What to produce ▸ Wherever the string "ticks" appears in a line of the listing below, report that line.

Given information ▸

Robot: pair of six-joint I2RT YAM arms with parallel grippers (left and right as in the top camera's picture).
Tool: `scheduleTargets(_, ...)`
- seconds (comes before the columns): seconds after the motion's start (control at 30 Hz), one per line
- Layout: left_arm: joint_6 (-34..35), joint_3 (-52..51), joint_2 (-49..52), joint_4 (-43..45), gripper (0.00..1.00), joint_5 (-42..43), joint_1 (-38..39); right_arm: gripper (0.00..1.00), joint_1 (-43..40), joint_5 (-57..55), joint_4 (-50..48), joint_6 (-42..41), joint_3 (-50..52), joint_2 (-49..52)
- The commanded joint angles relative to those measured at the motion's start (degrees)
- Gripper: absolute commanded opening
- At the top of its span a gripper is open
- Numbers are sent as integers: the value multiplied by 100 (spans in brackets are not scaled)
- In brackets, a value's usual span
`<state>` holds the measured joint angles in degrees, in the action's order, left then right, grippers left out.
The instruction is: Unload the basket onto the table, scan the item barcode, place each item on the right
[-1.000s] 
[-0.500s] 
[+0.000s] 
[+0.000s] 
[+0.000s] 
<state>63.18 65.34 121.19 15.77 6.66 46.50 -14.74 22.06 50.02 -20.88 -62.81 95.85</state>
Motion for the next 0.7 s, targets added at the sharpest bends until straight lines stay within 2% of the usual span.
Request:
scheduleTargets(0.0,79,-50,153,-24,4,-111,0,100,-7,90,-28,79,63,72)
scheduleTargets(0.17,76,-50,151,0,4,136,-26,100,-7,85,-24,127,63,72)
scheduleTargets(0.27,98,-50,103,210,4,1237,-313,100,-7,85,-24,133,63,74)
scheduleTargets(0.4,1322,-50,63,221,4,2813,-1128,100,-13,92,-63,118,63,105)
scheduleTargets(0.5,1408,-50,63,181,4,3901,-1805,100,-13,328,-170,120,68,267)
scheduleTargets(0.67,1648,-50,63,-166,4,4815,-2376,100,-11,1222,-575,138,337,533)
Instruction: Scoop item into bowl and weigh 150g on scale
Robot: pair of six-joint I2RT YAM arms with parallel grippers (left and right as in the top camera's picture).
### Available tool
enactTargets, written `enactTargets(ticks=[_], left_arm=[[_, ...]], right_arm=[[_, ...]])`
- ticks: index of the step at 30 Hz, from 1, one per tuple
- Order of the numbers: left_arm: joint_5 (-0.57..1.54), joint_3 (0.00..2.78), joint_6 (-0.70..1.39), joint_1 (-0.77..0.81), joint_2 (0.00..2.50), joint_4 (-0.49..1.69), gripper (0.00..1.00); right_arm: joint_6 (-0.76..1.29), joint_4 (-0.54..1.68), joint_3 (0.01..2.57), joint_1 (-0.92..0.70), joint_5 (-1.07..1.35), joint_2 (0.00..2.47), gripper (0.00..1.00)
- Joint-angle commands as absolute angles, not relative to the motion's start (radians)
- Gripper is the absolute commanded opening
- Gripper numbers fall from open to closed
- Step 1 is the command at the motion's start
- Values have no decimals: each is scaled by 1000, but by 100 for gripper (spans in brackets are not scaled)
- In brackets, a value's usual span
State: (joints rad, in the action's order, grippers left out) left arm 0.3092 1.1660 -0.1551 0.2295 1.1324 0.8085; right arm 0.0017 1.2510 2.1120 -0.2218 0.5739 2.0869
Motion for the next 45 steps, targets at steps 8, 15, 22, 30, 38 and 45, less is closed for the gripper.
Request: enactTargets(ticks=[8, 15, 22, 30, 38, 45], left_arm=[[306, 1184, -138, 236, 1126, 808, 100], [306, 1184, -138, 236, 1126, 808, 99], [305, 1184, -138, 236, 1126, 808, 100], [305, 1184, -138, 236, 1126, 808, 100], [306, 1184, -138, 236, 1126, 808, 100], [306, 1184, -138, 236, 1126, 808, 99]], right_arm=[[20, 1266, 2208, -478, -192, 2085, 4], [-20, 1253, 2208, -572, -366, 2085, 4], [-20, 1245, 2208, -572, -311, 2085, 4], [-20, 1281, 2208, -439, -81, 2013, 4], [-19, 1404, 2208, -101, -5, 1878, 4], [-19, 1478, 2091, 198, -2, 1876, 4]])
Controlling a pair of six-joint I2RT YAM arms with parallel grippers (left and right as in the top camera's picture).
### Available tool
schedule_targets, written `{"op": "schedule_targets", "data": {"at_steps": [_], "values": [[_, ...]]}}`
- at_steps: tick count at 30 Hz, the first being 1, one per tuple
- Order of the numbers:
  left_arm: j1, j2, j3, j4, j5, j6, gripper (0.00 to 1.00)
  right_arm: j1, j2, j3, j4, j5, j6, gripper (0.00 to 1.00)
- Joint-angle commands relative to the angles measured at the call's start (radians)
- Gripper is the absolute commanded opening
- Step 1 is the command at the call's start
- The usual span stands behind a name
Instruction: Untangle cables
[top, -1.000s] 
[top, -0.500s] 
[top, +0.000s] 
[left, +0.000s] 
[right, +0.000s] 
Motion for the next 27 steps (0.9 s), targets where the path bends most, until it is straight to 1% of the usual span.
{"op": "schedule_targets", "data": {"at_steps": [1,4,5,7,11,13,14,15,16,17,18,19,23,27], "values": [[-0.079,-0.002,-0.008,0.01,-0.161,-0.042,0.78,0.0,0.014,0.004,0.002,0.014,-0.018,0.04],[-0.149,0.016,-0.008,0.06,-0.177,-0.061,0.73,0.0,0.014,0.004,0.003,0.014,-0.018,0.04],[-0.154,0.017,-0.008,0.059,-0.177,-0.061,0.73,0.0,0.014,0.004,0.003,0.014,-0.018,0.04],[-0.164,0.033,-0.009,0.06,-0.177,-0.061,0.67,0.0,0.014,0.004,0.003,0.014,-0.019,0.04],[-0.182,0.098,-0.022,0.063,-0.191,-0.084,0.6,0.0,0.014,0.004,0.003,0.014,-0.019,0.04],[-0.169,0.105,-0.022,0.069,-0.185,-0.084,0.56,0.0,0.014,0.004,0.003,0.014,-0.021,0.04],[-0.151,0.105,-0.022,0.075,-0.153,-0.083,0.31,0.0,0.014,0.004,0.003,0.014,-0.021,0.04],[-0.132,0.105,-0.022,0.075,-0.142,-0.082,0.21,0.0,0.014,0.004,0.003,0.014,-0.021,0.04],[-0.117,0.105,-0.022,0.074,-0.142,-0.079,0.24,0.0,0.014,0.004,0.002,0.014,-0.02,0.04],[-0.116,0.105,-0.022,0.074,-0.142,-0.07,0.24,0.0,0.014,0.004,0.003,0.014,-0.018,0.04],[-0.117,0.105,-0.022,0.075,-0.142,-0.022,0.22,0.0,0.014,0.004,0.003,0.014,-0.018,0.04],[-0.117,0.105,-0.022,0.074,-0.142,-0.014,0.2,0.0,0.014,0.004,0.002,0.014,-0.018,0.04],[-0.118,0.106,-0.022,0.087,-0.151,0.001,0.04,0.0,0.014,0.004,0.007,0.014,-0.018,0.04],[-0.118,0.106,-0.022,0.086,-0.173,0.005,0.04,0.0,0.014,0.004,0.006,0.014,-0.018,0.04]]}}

Result ▸
enactTargets, written `enactTargets(ticks=[_], left_arm=[[_, ...]], right_arm=[[_, ...]])`
- ticks: index of the step at 30 Hz, from 1, one per tuple
Request: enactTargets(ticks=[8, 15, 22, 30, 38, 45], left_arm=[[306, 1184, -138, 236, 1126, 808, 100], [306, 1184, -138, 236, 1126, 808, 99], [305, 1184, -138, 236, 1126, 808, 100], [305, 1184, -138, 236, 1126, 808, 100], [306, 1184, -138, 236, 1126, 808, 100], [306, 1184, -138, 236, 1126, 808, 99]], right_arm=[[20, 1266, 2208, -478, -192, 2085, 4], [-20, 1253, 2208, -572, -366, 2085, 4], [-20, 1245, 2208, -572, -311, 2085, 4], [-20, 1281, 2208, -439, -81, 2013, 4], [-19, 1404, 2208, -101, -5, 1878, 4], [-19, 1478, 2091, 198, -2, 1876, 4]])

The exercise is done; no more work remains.